(Task to carry out) Copy exactly the lines from the beginning of the data down to and including the line holding "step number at", without any pictures.

──────

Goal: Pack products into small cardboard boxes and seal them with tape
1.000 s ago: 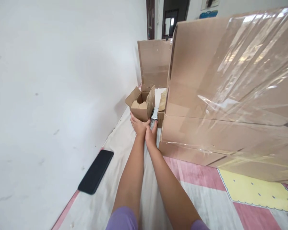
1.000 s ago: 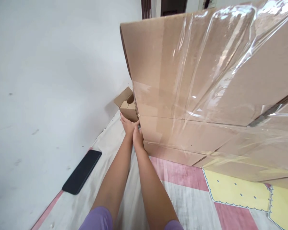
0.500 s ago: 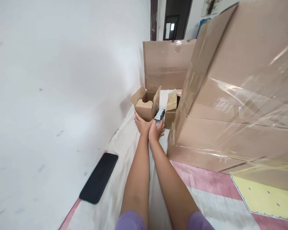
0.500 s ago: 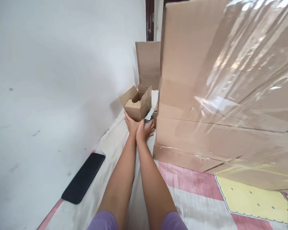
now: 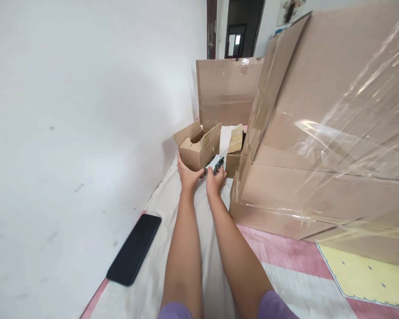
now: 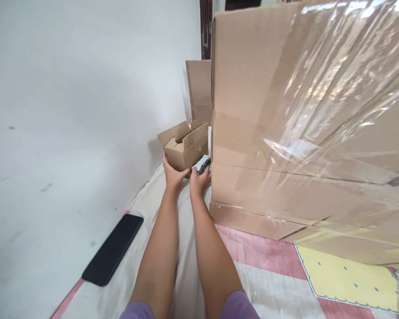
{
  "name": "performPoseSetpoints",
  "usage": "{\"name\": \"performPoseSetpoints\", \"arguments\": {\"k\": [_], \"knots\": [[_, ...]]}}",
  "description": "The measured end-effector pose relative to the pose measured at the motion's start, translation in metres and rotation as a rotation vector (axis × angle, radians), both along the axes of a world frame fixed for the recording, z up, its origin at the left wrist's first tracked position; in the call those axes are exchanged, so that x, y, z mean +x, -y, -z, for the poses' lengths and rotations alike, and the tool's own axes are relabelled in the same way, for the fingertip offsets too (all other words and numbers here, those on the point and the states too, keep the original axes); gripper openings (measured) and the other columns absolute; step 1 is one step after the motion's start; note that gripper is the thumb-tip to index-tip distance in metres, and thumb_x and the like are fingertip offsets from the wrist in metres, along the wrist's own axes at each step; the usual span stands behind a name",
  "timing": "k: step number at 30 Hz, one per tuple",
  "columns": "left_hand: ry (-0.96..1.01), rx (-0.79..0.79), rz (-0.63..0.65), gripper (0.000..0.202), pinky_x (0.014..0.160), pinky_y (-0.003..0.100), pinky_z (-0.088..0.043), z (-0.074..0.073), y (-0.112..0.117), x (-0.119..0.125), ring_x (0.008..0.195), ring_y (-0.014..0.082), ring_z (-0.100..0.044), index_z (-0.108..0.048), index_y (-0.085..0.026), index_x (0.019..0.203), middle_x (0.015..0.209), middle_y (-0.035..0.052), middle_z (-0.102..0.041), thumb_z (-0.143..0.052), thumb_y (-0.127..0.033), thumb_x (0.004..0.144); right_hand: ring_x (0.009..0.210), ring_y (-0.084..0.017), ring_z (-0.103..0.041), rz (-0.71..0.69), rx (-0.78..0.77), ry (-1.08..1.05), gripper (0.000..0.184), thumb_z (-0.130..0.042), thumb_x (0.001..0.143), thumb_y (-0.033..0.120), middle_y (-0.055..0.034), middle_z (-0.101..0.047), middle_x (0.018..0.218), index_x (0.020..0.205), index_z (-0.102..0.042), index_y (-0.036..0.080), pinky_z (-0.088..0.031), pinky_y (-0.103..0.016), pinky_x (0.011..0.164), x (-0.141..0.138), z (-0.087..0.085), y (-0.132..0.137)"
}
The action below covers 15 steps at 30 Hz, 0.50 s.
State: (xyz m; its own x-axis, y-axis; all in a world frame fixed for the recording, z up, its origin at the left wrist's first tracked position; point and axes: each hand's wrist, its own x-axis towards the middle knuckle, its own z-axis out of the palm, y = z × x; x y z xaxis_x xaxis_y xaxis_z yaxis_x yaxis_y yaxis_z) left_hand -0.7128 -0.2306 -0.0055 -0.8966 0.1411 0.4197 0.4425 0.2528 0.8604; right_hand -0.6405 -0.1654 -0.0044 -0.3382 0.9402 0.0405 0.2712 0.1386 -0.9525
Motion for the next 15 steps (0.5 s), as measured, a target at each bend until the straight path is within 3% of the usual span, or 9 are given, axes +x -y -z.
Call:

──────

(Answer section)
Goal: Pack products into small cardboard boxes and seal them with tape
1.000 s ago: 
1.000 s ago: 
0.500 s ago: 
0.500 s ago: 
now: 
now: 
{
  "name": "performPoseSetpoints",
  "usage": "{\"name\": \"performPoseSetpoints\", \"arguments\": {\"k\": [_], \"knots\": [[_, ...]]}}",
  "description": "The measured end-effector pose relative to the pose measured at the motion's start, translation in metres and rotation as a rotation vector (axis × angle, radians), both along the axes of a world frame fixed for the recording, z up, its origin at the left wrist's first tracked position; in the call those axes are exchanged, so that x, y, z mean +x, -y, -z, for the poses' lengths and rotations alike, and the tool's own axes are relabelled in the same way, for the fingertip offsets too (all other words and numbers here, those on the point and the states too, keep the original axes); gripper openings (measured) and the other columns absolute; step 1 is one step after the motion's start; note that gripper is the thumb-tip to index-tip distance in metres, and thumb_x and the like are fingertip offsets from the wrist in metres, along the wrist's own axes at each step; the usual span stands behind a name",
  "timing": "k: step number at 30 Hz, one per tuple",

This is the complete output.